What you will do>
Below is some data. Retype exactly the lines starting at the one with "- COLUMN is" and ending at the one with "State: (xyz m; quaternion".

-------- Data extract

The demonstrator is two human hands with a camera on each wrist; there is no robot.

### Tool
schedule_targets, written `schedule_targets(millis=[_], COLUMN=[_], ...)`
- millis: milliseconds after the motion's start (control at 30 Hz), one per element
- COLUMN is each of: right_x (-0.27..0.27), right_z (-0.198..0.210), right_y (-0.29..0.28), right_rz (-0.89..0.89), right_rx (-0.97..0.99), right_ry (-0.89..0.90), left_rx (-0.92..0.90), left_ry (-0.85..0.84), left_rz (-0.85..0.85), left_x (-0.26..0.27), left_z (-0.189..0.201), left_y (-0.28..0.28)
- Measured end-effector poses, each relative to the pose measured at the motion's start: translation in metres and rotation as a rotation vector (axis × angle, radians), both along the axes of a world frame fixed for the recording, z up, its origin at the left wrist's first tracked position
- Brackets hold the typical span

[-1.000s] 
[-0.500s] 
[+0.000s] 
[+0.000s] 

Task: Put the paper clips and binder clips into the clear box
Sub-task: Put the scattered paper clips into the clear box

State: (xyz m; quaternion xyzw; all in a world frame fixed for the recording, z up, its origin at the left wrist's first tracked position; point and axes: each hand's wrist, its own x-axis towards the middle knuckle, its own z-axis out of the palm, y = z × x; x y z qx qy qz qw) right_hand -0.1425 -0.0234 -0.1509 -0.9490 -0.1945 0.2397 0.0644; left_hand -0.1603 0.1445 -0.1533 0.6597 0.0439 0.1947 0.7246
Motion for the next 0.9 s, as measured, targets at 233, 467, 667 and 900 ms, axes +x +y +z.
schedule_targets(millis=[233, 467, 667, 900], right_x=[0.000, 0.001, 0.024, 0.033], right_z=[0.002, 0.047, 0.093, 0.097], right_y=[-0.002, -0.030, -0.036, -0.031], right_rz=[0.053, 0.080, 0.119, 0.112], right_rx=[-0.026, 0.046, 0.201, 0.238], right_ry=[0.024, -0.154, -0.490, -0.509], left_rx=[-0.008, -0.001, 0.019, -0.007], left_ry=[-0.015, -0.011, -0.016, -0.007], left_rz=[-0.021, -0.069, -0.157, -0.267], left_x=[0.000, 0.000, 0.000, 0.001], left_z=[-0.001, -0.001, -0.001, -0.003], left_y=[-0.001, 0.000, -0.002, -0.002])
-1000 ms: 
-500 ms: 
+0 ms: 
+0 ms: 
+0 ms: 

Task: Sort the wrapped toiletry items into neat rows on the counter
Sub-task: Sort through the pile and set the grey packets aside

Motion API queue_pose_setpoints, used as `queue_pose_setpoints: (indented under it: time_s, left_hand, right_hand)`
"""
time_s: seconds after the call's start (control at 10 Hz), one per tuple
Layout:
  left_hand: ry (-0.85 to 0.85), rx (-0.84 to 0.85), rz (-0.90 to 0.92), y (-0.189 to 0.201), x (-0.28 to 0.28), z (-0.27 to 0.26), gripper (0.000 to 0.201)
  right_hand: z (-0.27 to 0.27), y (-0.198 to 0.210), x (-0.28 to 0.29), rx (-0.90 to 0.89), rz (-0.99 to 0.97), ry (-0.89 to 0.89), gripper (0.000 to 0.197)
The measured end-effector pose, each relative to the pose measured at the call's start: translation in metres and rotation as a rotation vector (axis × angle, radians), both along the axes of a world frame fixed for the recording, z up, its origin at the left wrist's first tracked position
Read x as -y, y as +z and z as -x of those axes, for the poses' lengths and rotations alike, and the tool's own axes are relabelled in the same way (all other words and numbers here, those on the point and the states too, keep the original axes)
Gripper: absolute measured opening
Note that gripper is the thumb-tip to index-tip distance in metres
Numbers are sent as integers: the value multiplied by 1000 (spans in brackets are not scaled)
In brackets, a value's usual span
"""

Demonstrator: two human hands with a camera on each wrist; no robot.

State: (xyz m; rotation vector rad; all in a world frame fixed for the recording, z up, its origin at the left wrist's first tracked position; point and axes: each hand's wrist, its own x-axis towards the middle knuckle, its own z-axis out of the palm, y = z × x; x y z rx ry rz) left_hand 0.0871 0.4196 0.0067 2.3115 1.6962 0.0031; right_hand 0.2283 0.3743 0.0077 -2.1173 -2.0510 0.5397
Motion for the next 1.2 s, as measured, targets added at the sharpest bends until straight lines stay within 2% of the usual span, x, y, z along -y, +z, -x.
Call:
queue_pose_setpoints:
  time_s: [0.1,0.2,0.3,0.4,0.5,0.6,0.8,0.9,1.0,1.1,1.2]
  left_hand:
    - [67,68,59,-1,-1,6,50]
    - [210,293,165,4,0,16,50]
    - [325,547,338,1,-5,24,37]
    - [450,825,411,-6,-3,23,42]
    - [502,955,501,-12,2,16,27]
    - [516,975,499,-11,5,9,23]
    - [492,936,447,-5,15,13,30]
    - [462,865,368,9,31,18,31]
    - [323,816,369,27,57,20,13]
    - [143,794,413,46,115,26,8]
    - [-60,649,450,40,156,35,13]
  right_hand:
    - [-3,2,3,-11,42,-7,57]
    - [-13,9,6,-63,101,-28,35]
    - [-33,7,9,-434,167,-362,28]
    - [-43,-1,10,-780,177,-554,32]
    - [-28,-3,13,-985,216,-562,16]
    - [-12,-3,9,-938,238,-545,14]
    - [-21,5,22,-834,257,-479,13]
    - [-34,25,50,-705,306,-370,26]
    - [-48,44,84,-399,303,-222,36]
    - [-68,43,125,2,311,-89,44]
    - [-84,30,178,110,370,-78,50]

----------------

Answer to this task>
- COLUMN is each of: right_x (-0.27..0.27), right_z (-0.198..0.210), right_y (-0.29..0.28), right_rz (-0.89..0.89), right_rx (-0.97..0.99), right_ry (-0.89..0.90), left_rx (-0.92..0.90), left_ry (-0.85..0.84), left_rz (-0.85..0.85), left_x (-0.26..0.27), left_z (-0.189..0.201), left_y (-0.28..0.28)
- Measured end-effector poses, each relative to the pose measured at the motion's start: translation in metres and rotation as a rotation vector (axis × angle, radians), both along the axes of a world frame fixed for the recording, z up, its origin at the left wrist's first tracked position
- Brackets hold the typical span

[-1.000s] 
[-0.500s] 
[+0.000s] 
[+0.000s] 

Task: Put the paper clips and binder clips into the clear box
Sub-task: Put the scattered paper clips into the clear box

State: (xyz m; quaternion xyzw; all in a world frame fixed for the recording, z up, its origin at the left wrist's first tracked position; point and axes: each hand's wrist, its own x-axis towards the middle knuckle, its own z-axis out of the palm, y = z × x; x y z qx qy qz qw) right_hand -0.1425 -0.0234 -0.1509 -0.9490 -0.1945 0.2397 0.0644; left_hand -0.1603 0.1445 -0.1533 0.6597 0.0439 0.1947 0.7246

The answer to this exercise has been fully stated.